(Problem) Exclude the pictures, and otherwise reproduce the data in full.

(Supplied data)
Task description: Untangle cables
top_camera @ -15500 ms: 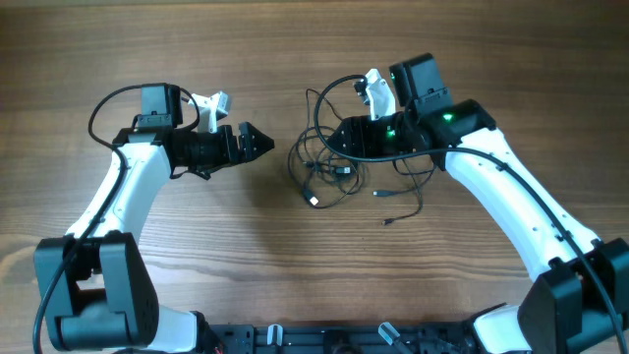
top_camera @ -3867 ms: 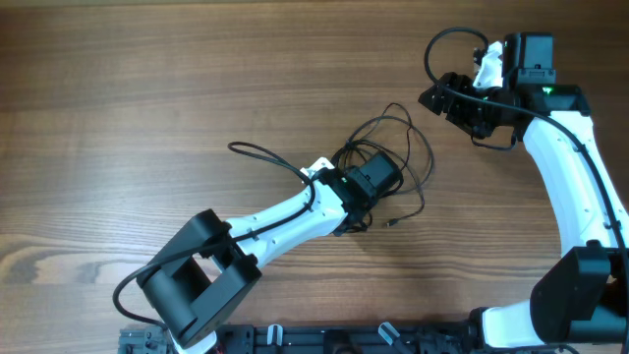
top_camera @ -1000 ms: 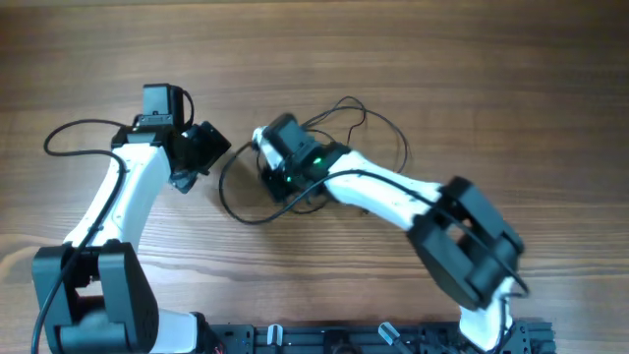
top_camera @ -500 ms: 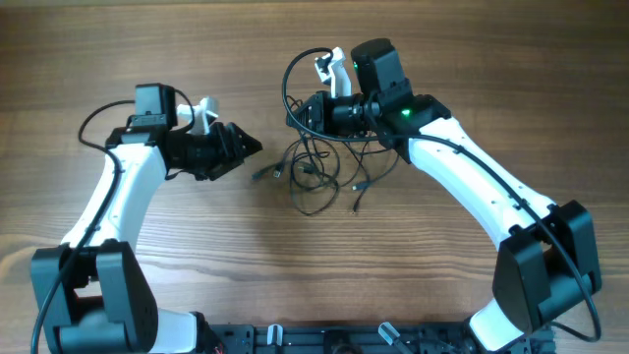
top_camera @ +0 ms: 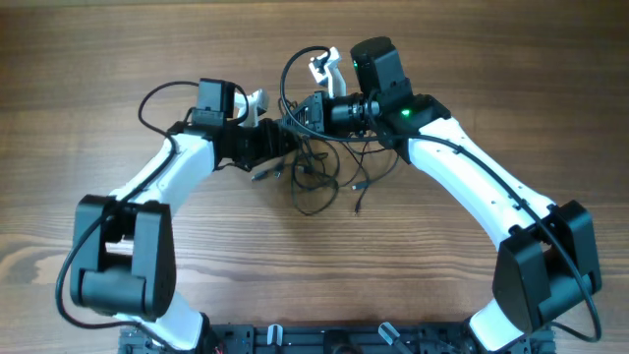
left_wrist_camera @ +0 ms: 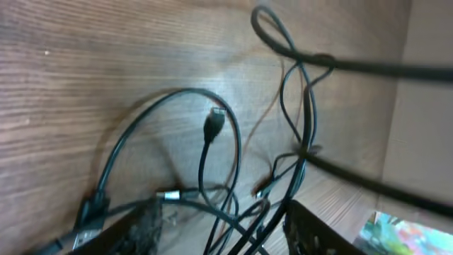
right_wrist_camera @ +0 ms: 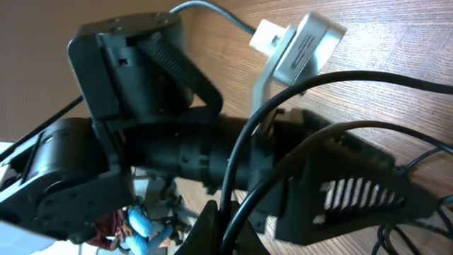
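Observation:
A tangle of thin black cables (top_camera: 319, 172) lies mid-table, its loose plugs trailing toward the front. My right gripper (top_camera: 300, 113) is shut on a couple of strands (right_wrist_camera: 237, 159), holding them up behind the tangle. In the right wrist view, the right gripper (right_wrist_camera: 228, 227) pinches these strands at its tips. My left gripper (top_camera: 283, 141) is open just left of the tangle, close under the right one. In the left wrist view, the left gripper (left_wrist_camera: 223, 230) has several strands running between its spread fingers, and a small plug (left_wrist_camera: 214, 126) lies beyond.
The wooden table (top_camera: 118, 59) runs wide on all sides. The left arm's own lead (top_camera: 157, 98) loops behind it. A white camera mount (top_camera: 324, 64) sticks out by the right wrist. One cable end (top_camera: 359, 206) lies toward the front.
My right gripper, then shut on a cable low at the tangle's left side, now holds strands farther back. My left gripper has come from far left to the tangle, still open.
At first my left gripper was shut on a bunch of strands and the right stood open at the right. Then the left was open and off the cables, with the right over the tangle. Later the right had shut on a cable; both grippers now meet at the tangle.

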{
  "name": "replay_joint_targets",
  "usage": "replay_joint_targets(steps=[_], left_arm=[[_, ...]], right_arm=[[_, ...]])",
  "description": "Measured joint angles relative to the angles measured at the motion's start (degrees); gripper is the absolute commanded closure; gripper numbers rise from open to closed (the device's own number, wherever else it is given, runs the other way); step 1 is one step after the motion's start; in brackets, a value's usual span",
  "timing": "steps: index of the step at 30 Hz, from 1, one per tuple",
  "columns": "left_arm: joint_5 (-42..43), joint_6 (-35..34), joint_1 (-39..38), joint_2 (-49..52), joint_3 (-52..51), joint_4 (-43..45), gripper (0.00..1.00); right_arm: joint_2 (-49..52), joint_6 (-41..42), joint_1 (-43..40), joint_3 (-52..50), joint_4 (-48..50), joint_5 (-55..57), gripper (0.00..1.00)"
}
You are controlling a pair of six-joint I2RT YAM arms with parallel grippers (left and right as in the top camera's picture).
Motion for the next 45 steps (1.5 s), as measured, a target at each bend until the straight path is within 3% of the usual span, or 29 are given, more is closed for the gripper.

(Solution to this task)
Task description: Untangle cables
top_camera @ -15500 ms: 
top_camera @ -3867 ms: 
top_camera @ -1000 ms: 
top_camera @ -500 ms: 
top_camera @ +0 ms: 
left_wrist_camera @ +0 ms: 
right_wrist_camera @ +0 ms: 
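Observation:
A tangle of thin black cables (top_camera: 319, 172) lies mid-table, its loose plugs trailing toward the front. My right gripper (top_camera: 300, 113) is shut on a couple of strands (right_wrist_camera: 237, 159), holding them up behind the tangle. In the right wrist view, the right gripper (right_wrist_camera: 228, 227) pinches these strands at its tips. My left gripper (top_camera: 283, 141) is open just left of the tangle, close under the right one. In the left wrist view, the left gripper (left_wrist_camera: 223, 230) has several strands running between its spread fingers, and a small plug (left_wrist_camera: 214, 126) lies beyond.
The wooden table (top_camera: 118, 59) runs wide on all sides. The left arm's own lead (top_camera: 157, 98) loops behind it. A white camera mount (top_camera: 324, 64) sticks out by the right wrist. One cable end (top_camera: 359, 206) lies toward the front.
My right gripper, then shut on a cable low at the tangle's left side, now holds strands farther back. My left gripper has come from far left to the tangle, still open.
At first my left gripper was shut on a bunch of strands and the right stood open at the right. Then the left was open and off the cables, with the right over the tangle. Later the right had shut on a cable; both grippers now meet at the tangle.
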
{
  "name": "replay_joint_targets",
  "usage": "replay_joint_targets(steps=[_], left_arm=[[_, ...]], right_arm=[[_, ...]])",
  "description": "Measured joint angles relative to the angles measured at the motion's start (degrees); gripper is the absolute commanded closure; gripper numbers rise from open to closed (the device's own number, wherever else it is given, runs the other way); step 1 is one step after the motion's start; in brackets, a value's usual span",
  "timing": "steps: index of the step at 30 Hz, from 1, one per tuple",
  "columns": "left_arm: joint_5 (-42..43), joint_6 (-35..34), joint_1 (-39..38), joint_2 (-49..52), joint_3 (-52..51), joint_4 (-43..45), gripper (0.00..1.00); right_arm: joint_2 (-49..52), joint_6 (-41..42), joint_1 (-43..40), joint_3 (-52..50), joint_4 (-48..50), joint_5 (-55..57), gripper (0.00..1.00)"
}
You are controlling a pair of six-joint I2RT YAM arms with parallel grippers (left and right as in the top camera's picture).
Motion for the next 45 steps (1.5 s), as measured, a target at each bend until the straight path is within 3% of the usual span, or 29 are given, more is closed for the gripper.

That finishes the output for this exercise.